Drivers demand government action to reduce glare from car headlights

Drivers demand government action to reduce glare from car headlights
Car headlights should be better regulated to reduce the dazzle they cause on-coming drivers, says a new report by concerned road users, light experts and other specialists.

The Group – led by Baroness Hayter, a long term consumer champion – will meet the Department of Transport’s Lords Minister on 16th January to present the case, and to urge the government to undertake research to better understand the causes of the problem, and to investigate the need to introduce appropriate standards on new tech, high spec headlights including LEDs which produce glare that can temporarily blind other drivers, risking road safety.  

According to the Royal Society for the Prevention of Accidents, between the ages of 15 and 65, the time it takes to recover from glare increases from one to nine seconds. 

At 60 miles an hour, that’s 250 yards in nine seconds.

Baroness Hayter said: "The Group’s first interaction with Ministers led them to say: No problem here, no evidence of deaths or serious injuries. Since then, the public have reached out to tell us they disagree, and that many are stopping driving at night, with eight out of 10 drivers surveyed wanting action to reduce glare. 

"We know other countries share our concern, with drivers demanding action. The Government needs to heed our call for action and be on the side of road safety.

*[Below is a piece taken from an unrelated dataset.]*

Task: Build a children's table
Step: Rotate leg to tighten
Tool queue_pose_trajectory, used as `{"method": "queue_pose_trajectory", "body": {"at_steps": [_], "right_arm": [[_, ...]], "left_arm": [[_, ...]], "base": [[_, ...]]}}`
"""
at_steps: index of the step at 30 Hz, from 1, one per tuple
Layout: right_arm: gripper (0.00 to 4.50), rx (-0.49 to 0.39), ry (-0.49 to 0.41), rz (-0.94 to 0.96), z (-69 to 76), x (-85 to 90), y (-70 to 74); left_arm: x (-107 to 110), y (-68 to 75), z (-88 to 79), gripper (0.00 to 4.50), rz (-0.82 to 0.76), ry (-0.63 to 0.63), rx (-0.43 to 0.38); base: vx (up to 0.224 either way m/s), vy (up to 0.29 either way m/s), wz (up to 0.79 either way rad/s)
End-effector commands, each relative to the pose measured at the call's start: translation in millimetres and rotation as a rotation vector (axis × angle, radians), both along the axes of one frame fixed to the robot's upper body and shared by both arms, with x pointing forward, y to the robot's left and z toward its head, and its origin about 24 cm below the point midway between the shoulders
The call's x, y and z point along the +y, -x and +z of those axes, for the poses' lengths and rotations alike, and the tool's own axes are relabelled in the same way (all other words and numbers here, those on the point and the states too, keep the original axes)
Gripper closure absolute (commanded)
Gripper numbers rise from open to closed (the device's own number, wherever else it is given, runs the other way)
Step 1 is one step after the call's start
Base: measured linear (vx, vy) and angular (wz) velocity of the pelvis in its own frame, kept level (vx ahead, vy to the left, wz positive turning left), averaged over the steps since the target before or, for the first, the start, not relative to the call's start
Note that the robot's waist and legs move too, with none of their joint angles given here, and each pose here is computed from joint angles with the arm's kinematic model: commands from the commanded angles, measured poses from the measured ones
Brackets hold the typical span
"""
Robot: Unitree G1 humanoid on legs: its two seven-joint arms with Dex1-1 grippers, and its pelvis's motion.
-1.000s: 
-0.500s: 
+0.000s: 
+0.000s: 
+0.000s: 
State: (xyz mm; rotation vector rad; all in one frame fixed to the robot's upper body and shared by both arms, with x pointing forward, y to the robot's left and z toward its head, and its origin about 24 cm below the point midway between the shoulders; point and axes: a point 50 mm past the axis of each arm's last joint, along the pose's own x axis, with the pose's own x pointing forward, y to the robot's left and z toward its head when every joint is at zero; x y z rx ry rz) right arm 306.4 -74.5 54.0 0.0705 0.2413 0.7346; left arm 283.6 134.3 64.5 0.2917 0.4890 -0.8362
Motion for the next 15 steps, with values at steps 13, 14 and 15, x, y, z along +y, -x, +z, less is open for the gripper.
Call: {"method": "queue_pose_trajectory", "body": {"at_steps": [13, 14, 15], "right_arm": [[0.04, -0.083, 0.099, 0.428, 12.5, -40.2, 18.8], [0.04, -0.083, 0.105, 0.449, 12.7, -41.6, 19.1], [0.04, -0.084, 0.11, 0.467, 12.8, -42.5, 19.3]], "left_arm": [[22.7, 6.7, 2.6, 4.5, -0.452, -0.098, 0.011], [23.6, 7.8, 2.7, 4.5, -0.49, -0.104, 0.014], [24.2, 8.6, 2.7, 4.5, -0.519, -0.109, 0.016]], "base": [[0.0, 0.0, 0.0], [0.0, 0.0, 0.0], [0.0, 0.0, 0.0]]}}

"The Highway Code states, 'You must not use any lights in a way which would dazzle other road users' – a requirement breached on every road every night.

Rod Dennis, an RAC spokesperson, said: "A large majority of drivers we surveyed tell us they find the dazzling nature of some car headlights makes driving difficult, if not unsafe.  

"While current regulations governing vehicle headlights are agreed at an international level, we think the whole topic warrants more focus from the Government.  

"There is a good argument for independent research to be commissioned that gets to the root causes of headlight glare so that the problem we know so many drivers face can be tackled."

Dr John Lincoln of LightAware said: "Many modern headlights are incompatible with dark-adapted human eyesight – particularly for older drivers. They are too bright, too blue and blinding over too long a distance.  

"Regulation is required to cut the risk of accidents and reduce driver fatigue.”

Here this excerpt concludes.